Stored items from a collection
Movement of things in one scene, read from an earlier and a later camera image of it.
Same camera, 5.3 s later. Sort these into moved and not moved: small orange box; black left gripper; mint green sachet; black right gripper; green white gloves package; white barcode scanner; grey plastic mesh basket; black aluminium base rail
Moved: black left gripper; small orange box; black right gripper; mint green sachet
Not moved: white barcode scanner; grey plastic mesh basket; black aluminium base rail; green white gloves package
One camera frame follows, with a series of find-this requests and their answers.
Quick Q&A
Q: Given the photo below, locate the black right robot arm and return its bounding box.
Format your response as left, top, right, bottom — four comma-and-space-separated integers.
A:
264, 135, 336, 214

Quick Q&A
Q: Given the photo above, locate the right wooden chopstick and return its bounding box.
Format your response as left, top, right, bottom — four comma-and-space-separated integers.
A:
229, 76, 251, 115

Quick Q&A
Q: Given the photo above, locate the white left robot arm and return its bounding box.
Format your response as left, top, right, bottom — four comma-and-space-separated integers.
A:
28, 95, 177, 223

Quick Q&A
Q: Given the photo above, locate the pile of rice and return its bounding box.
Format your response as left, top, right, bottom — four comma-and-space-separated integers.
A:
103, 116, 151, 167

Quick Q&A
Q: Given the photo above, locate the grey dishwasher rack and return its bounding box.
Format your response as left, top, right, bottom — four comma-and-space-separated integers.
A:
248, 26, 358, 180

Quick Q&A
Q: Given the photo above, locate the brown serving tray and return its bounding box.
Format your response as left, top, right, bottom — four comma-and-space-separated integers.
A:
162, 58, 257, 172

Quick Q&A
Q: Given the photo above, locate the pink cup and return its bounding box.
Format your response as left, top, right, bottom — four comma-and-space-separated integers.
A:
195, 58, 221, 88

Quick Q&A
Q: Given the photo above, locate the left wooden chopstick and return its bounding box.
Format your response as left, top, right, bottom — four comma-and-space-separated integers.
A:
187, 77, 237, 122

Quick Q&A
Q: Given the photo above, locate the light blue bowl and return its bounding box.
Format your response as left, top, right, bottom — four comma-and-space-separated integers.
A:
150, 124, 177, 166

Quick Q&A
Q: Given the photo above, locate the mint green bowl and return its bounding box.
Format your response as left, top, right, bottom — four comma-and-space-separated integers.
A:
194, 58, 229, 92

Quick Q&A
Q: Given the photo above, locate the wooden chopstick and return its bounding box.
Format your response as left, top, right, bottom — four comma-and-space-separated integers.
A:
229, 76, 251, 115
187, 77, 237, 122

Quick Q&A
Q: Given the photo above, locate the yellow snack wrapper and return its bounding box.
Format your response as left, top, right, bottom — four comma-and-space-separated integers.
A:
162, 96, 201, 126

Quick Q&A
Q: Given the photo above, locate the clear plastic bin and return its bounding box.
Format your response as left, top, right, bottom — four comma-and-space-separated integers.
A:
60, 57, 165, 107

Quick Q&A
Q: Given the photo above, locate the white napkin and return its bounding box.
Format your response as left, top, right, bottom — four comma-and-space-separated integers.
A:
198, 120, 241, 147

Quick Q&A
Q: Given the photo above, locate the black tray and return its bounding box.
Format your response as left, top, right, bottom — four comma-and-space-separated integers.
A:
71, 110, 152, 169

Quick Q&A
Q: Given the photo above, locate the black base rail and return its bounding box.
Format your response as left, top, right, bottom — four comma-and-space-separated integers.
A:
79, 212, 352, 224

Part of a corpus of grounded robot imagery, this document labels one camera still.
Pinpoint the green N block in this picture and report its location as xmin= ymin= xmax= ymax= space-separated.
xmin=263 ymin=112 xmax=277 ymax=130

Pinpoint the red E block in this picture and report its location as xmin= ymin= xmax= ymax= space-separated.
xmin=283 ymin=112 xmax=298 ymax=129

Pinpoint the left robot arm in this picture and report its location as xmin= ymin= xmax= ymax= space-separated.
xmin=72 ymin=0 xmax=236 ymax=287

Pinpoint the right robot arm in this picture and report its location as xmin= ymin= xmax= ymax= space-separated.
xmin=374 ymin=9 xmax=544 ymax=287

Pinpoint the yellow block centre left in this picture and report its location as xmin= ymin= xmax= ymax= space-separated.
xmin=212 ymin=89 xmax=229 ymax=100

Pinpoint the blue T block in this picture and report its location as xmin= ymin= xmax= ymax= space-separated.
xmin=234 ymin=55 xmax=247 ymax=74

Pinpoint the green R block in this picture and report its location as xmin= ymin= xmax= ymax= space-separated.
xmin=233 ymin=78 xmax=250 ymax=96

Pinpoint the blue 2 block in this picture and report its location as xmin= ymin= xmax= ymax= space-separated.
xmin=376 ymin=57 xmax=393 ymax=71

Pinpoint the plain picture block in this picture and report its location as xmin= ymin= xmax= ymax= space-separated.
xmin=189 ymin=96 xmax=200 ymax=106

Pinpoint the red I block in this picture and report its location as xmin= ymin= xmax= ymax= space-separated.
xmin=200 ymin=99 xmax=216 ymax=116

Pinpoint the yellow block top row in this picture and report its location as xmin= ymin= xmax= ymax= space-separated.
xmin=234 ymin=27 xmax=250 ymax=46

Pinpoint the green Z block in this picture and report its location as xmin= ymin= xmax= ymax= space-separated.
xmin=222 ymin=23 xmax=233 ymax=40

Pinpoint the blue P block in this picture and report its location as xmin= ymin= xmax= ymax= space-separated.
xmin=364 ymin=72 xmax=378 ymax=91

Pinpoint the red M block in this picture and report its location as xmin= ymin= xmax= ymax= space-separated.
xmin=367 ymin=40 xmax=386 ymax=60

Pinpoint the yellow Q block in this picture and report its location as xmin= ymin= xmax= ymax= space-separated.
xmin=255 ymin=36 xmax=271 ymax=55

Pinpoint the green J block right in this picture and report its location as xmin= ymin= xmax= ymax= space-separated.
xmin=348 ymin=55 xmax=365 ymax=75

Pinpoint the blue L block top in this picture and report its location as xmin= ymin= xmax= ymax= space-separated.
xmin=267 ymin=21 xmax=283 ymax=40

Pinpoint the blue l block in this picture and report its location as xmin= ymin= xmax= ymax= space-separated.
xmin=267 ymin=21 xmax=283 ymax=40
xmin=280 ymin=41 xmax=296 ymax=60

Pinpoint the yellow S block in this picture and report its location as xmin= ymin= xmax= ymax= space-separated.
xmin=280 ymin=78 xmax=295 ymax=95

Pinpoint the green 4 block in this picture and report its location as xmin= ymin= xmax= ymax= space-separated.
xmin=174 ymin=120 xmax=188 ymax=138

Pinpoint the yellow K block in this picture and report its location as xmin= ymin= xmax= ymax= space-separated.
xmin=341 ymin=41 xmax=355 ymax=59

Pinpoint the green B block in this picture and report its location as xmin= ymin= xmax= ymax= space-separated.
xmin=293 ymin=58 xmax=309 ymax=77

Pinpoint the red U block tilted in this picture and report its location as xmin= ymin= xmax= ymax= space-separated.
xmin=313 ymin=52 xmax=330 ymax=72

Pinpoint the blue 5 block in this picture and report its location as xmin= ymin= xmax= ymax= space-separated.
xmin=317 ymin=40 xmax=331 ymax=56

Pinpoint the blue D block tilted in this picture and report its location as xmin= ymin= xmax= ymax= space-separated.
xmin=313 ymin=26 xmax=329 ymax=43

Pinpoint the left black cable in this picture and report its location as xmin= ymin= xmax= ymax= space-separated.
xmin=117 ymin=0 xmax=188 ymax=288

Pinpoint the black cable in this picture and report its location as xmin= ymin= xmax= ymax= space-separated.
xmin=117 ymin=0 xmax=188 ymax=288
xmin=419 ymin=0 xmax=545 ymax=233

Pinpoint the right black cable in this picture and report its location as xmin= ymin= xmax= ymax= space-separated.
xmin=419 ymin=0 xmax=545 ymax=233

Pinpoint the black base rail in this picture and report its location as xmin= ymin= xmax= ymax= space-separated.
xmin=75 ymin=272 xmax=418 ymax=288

What you have to do: Each line that holds the string "wooden" is to be copied from the entries above.

Answer space:
Q: Given the photo above, locate the right wooden chopstick and return its bounding box.
Q: Given the photo above, locate the left wooden chopstick and return its bounding box.
Q: Given the photo above, locate the wooden chopstick and return its bounding box.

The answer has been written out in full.